I went to a New Years party on Friday and made these delicious cupcakes. And unfortunatley I had to make a double batch because I accidently bought the jumbo sized cupcake liners so the first batch only made 9 cupcakes - and you can't just bring 9 cupcakes to a party - you need to bring at least a dozen. Anyways -being that they are jumbo sized - I could only fit 12 with me - so I was left with the last 9. Here's my thinking - I can bring a couple to work and split them with the girls (who LOVE cupcakes, especially chocolate cupcakes rest of the year). I don't even want them to eat a whole cupcake - a quarter would be great.
Nobody is biting. And that is driving me CRAZY. I know - I should be understanding. But I have issues with people saying, "I ain't going to be eating no more sugar rest of the year because I was so bad this holiday." Meanwhile they are chugging starbuck lattes and eating regular sized candy canes like no tomorrow. Anyways - I finally cracked and said something snarky about the candy canes to a co-worker. I'm thinking we won't be eating lunch again for a while.

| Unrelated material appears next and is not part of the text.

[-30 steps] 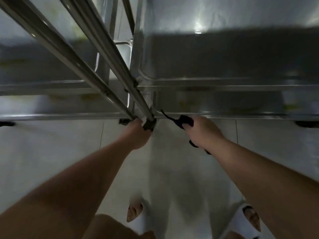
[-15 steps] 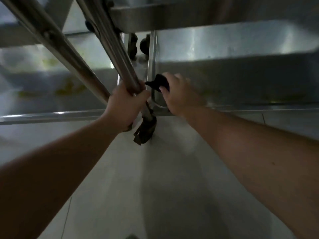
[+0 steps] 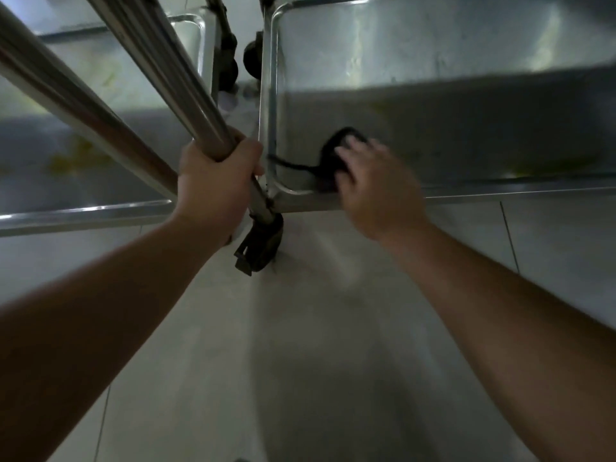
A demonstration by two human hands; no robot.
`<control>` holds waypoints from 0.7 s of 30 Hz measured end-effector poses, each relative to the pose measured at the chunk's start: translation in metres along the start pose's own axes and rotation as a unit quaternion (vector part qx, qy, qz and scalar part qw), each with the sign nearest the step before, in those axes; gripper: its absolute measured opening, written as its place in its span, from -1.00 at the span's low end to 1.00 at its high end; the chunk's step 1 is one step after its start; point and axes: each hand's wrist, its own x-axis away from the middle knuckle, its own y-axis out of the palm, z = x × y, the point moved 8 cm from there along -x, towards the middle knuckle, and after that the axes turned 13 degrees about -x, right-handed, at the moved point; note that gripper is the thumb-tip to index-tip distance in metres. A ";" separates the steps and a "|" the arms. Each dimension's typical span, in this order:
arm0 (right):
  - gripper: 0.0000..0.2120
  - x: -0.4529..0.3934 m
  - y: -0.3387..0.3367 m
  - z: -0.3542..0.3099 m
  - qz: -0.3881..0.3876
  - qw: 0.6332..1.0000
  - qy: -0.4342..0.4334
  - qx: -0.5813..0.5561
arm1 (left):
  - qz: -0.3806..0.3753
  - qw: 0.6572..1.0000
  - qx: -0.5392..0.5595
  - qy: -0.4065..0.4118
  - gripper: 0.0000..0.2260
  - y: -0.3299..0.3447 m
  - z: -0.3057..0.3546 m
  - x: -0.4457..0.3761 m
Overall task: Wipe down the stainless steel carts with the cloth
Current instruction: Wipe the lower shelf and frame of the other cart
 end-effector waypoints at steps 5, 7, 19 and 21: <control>-0.52 0.018 -0.100 0.134 0.118 0.969 0.197 0.089 | 0.005 1.000 0.013 0.005 -0.89 0.003 0.000 0.002; -0.49 0.014 -0.116 0.162 0.126 0.943 0.296 0.084 | 0.013 0.999 0.035 0.002 -0.88 0.004 -0.001 0.002; -0.35 -0.074 0.069 -0.095 -0.178 0.978 -0.109 -0.024 | -0.016 0.996 0.080 0.031 -0.74 0.007 0.005 -0.001; -0.43 -0.084 0.067 -0.088 -0.189 0.971 -0.143 -0.011 | -0.020 0.996 0.081 0.038 -0.77 0.007 0.006 -0.001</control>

I get it - I really do. I probably would do the same thing. Actually, what I would do is say, "Maybe later." and then just conveniently not come by. Because I don't want to offend their feelings by not trying their creation. But maybe its because for me - cooking is so personal and I want people to love everything I make. So I'm taking it personally that they would rather eat a candy cane or starbucks and claim that they aren't eating any more sugar when in fact they are.
I at least am laying it out front. I'm eating my cupcakes, just in small doses. Very small doses. Problem is - its going to take a lot of little small doses to get rid of all these cupcakes. And since they are my creations that I poured lots of love into (I even cried when I wasn't sure if they were going to come out right because of their jumboness) - I can't just throw them away. My cupcakes are big and I'm big - and rejecting them because of their jumboness is like the people who look right through me because of my bigness. Oy.
Anybody want to help me, preferribly by eating cupcakes.